YOUR INSTRUCTIONS
When the word "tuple" shows up in a line of the data below, copy that whole line.

::: DATA PROVIDED

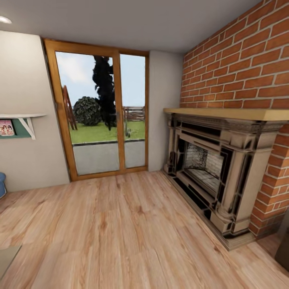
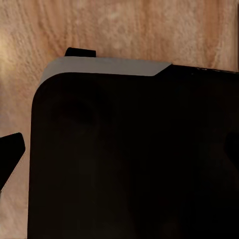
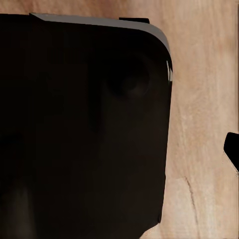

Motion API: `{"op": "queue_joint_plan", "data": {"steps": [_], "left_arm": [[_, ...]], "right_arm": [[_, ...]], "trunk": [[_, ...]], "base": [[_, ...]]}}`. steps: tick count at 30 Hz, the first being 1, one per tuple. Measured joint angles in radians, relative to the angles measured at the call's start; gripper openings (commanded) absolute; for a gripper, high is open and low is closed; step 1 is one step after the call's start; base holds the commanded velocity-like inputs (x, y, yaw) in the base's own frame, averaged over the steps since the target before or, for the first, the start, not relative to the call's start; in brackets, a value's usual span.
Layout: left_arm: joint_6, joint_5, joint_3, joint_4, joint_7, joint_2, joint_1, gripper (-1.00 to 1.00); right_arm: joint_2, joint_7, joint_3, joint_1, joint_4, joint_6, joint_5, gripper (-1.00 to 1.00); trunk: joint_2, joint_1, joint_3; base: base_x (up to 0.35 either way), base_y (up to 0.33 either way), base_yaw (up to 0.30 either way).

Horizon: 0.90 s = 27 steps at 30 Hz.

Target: Turn on the radio receiver that's on the table in the living room.

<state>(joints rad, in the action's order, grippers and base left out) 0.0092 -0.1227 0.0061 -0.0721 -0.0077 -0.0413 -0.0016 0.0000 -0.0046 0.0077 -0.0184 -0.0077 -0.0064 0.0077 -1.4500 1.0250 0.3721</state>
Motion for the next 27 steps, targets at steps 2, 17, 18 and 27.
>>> {"op": "queue_joint_plan", "data": {"steps": [2, 17, 18, 27], "left_arm": [[0.0, 0.0, 0.0, 0.0, 0.0, 0.0, 0.0, 1.0], [-0.011, 0.001, 0.0, 0.0, 0.0, -0.001, 0.0, 1.0], [-0.012, 0.001, 0.0, 0.0, 0.0, -0.001, 0.0, 1.0], [-0.012, 0.003, -0.001, 0.0, 0.0, -0.002, 0.0, 1.0]], "right_arm": [[0.0, 0.0, 0.0, 0.0, 0.0, -0.001, 0.0, 1.0], [0.0, 0.0, -0.003, 0.0, 0.0, -0.029, -0.002, 1.0], [0.0, 0.0, -0.003, 0.0, 0.0, -0.029, -0.002, 1.0], [0.0, 0.0, 0.0, 0.0, 0.0, -0.029, -0.002, 1.0]], "trunk": [[0.0, 0.0, 0.0], [0.0, 0.0, 0.0], [0.0, 0.0, 0.0], [0.0, 0.0, 0.0]], "base": [[0.323, 0.0, 0.0], [0.252, 0.0, 0.202], [0.025, 0.0, 0.273], [0.006, 0.0, 0.274]]}}
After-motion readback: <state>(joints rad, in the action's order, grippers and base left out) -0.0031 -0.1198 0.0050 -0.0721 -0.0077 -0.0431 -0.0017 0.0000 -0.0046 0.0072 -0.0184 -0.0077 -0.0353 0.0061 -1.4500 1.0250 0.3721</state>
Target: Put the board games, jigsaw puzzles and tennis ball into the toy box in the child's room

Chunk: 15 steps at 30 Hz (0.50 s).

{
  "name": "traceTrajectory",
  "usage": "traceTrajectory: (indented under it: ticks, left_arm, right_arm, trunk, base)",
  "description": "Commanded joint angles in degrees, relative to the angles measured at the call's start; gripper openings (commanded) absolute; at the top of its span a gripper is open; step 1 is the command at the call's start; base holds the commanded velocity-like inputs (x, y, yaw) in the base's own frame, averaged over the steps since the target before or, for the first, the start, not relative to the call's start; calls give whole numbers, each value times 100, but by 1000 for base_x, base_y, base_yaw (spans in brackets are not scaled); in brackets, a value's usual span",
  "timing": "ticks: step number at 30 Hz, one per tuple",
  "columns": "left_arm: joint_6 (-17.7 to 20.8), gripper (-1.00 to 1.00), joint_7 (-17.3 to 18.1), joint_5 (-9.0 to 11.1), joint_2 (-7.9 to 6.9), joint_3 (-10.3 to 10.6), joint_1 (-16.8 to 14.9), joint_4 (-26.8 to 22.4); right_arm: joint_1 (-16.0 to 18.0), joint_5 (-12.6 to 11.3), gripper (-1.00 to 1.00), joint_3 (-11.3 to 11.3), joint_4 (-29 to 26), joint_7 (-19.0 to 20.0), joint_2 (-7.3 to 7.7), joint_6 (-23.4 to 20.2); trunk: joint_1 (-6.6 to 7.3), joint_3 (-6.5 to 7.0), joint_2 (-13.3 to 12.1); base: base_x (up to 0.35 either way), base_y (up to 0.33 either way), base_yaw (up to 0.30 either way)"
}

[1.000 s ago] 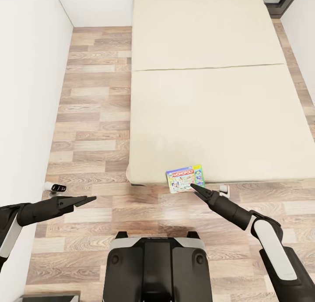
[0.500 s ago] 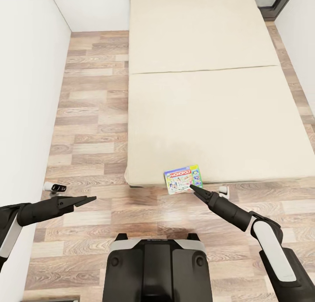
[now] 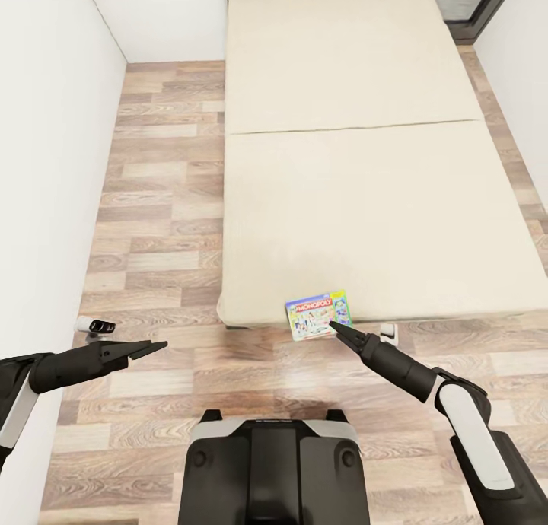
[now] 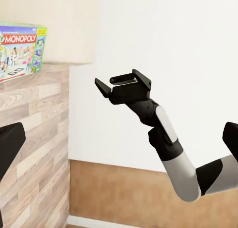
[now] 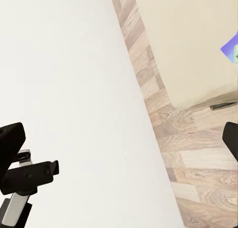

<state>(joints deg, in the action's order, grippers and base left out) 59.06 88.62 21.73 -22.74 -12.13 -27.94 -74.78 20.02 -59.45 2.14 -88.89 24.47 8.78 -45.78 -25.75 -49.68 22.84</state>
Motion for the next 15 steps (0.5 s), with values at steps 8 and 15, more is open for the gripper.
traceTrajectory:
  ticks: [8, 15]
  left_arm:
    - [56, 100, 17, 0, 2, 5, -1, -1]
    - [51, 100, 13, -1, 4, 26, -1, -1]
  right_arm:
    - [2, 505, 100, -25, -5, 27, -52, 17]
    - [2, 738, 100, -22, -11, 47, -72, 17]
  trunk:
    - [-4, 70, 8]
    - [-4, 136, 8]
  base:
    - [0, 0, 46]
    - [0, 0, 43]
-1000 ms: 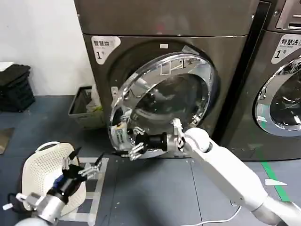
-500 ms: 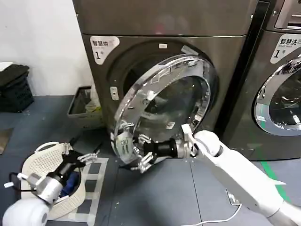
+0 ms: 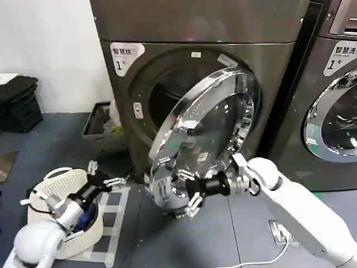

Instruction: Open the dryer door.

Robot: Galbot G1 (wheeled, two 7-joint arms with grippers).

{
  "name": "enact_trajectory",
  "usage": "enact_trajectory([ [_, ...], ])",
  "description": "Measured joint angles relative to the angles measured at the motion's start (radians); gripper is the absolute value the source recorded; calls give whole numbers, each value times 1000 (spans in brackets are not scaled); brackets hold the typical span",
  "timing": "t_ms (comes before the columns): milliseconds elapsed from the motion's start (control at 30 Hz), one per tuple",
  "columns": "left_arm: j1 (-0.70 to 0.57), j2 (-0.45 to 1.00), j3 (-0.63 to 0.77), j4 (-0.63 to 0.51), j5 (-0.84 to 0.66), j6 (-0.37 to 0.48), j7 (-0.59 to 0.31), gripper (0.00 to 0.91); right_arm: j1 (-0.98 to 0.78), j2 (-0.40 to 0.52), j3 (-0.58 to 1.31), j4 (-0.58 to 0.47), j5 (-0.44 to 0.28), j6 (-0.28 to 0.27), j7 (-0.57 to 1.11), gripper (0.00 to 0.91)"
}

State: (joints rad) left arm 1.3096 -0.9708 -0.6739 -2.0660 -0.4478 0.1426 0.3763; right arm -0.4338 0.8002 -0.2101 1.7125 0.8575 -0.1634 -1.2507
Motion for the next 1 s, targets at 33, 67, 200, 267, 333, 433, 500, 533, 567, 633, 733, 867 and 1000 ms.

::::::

OUTPUT BELOW
Motion API: `{"op": "queue_joint_plan", "data": {"steps": [_], "left_arm": [[_, ...]], "right_arm": [[_, ...]], "trunk": [[_, ...]], "base": [[_, ...]]}}`. steps: tick count at 30 Hz, the first being 1, one per tuple. Measured joint angles in radians, relative to the angles measured at the call's start; gripper openings (commanded) absolute; for a gripper, high is open and low is closed; step 1 is one step after the call's start; base holds the commanded velocity-like inputs (x, y, yaw) in the base's own frame, averaged over the steps since the target before or, for the first, the start, not relative to the call's start; in brackets, a value's usual span.
  "timing": "ticks: step number at 30 Hz, one per tuple",
  "timing": "t_ms (comes before the columns): milliseconds elapsed from the motion's start (control at 30 Hz), one per tuple",

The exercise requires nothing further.